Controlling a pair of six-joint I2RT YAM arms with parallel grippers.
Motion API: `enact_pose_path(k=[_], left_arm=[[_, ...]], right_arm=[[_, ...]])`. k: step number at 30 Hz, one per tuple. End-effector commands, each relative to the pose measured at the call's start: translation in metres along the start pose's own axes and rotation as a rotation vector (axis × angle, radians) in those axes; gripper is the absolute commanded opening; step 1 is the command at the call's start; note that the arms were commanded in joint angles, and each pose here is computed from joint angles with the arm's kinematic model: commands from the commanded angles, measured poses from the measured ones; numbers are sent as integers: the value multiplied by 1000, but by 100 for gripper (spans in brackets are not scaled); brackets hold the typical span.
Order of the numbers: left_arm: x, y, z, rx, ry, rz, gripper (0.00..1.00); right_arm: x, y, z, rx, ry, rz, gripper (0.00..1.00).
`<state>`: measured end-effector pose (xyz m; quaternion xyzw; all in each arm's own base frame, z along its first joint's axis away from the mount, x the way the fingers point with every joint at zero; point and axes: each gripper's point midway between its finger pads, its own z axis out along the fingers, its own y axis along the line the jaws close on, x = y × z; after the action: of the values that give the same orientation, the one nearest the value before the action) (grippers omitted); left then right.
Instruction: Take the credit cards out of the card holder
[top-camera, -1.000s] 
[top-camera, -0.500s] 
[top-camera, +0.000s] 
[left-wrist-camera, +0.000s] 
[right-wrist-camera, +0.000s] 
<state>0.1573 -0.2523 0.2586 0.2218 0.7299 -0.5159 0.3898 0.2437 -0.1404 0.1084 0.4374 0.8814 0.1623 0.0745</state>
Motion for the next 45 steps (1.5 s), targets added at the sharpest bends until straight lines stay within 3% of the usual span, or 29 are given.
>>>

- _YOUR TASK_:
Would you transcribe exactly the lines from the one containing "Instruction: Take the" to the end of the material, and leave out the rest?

- _ANSWER SPACE_:
Instruction: Take the credit cards out of the card holder
[top-camera, -1.000s] 
[top-camera, -0.500s] 
[top-camera, +0.000s] 
[left-wrist-camera, +0.000s] 
[right-wrist-camera, +0.000s] 
<state>0.1573 -0.2523 0.2586 0.2218 0.7299 -0.5159 0.3898 0.2437 -0.1404 0.1084 0.4374 0.8814 0.1623 0.0745</state>
Motion for the next 45 steps (1.5 s), targets added at the sharpest bends until straight lines stay within 3% of the usual span, or 29 are given.
>>>

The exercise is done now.